(Source material begins)
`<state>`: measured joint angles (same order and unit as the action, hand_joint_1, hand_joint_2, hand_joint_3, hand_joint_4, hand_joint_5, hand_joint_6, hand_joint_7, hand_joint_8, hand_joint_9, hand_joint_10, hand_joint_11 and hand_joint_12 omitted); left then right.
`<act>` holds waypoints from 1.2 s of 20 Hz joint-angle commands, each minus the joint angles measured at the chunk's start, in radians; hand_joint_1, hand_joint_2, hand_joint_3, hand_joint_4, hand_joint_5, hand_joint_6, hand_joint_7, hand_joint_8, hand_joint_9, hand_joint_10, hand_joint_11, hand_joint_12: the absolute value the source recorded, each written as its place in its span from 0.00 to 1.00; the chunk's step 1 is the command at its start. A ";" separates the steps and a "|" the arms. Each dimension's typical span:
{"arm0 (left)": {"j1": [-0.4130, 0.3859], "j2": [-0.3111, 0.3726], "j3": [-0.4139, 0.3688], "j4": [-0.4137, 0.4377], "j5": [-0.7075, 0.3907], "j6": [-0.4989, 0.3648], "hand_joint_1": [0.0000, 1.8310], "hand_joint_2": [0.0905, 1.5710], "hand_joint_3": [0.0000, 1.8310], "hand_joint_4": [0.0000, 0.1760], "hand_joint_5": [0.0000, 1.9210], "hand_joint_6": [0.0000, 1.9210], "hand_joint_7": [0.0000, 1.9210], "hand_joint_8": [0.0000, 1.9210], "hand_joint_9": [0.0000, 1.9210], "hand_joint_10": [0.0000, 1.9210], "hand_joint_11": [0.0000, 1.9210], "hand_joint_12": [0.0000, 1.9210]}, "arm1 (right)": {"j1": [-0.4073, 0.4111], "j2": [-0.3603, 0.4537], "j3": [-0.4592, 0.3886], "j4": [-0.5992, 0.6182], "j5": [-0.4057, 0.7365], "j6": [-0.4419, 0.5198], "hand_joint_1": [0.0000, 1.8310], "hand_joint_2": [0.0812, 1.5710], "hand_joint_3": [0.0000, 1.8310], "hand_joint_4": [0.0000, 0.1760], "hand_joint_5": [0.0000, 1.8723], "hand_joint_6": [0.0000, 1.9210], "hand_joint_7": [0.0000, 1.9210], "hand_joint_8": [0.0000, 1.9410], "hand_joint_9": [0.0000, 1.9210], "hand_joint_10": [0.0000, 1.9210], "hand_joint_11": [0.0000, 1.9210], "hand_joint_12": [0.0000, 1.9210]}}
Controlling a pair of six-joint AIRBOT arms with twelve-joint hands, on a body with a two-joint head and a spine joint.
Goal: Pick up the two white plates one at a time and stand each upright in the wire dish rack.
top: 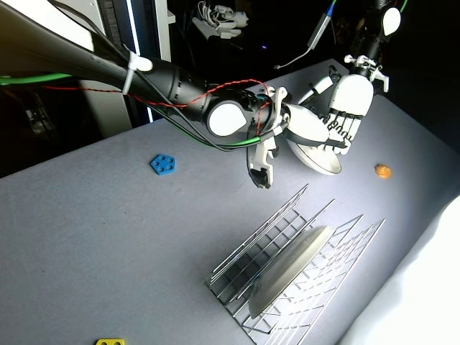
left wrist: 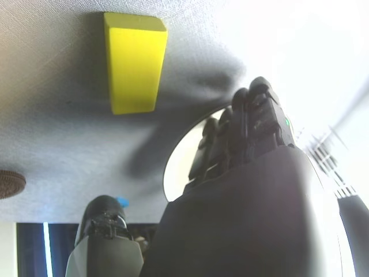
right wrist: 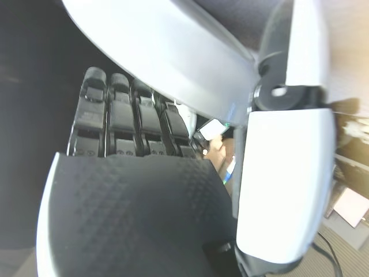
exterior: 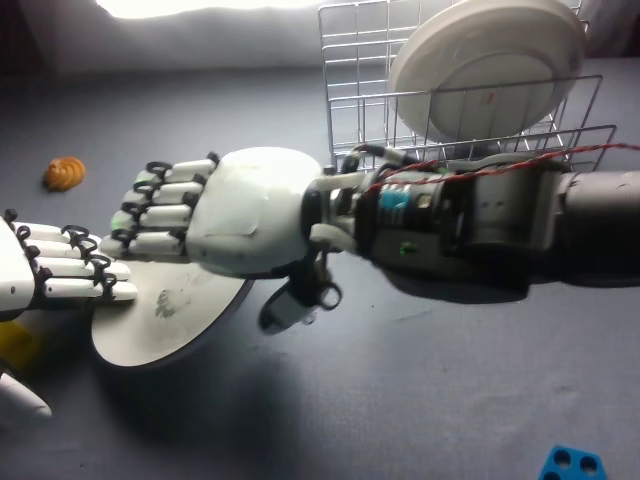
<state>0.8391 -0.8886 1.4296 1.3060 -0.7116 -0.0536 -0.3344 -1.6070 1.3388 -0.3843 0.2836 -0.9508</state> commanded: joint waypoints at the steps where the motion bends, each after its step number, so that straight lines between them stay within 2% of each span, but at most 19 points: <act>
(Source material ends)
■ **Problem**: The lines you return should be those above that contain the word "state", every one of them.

■ **Solution to the problem**:
`<state>`: measured joint angles (same order and unit as the action, hand_joint_1, hand_joint_2, hand_joint_3, hand_joint_4, hand_joint_5, hand_joint_6, hand_joint_7, hand_joint_8, hand_joint_9, hand_joint_10, hand_joint_11 and hand_joint_12 omitted); left then right.
<state>0.8391 -0.8886 1.4296 1.3060 -0.7116 -0.0536 -0.3344 -1.6070 1.3388 -0.3843 0.2836 -0.9508</state> commanded: joint waypoints at the steps where the motion bends, each after its step number, so that straight lines between them stay within 2% of each span, but at most 19 points: <act>

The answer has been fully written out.